= What is being asked =
From the entries below, work out how many lines contain the string "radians"; answer with the number alone.

= Data extracts =
__________________________________________________

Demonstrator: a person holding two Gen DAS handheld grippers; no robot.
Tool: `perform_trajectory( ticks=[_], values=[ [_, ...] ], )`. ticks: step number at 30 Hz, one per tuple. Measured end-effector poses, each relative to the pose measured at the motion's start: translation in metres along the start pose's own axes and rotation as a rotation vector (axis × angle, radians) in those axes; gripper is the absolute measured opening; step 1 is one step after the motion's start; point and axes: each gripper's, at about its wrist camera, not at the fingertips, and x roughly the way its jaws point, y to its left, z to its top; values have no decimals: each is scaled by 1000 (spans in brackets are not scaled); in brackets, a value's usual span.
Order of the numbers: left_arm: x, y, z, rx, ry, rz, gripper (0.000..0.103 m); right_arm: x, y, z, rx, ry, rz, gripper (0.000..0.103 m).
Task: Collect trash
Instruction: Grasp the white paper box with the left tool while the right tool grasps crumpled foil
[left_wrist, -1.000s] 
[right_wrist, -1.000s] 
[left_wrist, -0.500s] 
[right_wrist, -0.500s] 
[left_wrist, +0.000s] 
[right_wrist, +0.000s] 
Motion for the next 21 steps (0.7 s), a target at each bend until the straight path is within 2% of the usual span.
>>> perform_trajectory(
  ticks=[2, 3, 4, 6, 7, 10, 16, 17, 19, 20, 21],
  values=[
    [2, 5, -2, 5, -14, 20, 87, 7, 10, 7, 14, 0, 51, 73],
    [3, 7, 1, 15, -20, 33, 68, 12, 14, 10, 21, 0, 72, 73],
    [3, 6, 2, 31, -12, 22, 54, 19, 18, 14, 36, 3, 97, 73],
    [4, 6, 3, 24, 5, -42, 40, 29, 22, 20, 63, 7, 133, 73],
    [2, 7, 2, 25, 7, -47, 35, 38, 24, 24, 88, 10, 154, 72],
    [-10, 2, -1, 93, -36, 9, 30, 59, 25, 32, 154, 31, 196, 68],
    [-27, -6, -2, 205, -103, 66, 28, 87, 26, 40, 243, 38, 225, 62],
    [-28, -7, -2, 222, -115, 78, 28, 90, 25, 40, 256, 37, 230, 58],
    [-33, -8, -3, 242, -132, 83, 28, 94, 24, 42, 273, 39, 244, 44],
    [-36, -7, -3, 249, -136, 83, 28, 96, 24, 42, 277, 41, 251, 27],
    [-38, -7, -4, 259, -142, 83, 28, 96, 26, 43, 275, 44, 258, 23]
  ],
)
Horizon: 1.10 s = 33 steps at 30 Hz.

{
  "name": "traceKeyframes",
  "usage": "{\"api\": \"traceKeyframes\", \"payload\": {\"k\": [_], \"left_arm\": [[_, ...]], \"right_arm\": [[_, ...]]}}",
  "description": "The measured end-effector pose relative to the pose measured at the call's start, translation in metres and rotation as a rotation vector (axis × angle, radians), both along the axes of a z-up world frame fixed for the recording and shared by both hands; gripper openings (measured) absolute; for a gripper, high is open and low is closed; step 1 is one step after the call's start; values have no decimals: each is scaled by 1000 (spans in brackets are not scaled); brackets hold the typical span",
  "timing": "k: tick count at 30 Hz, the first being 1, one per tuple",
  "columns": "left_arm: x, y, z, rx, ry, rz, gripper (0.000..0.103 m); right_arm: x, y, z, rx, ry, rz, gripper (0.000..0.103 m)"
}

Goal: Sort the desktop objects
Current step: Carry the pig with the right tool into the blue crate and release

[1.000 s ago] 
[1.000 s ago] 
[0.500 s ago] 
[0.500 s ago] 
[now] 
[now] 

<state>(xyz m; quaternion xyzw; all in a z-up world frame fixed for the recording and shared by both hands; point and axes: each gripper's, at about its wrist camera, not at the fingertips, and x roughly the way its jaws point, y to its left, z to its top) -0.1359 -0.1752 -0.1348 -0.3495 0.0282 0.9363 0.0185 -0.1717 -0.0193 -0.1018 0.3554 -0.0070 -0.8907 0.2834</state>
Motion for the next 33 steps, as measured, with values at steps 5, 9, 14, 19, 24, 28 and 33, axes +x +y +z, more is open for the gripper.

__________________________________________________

= Solved problem =
2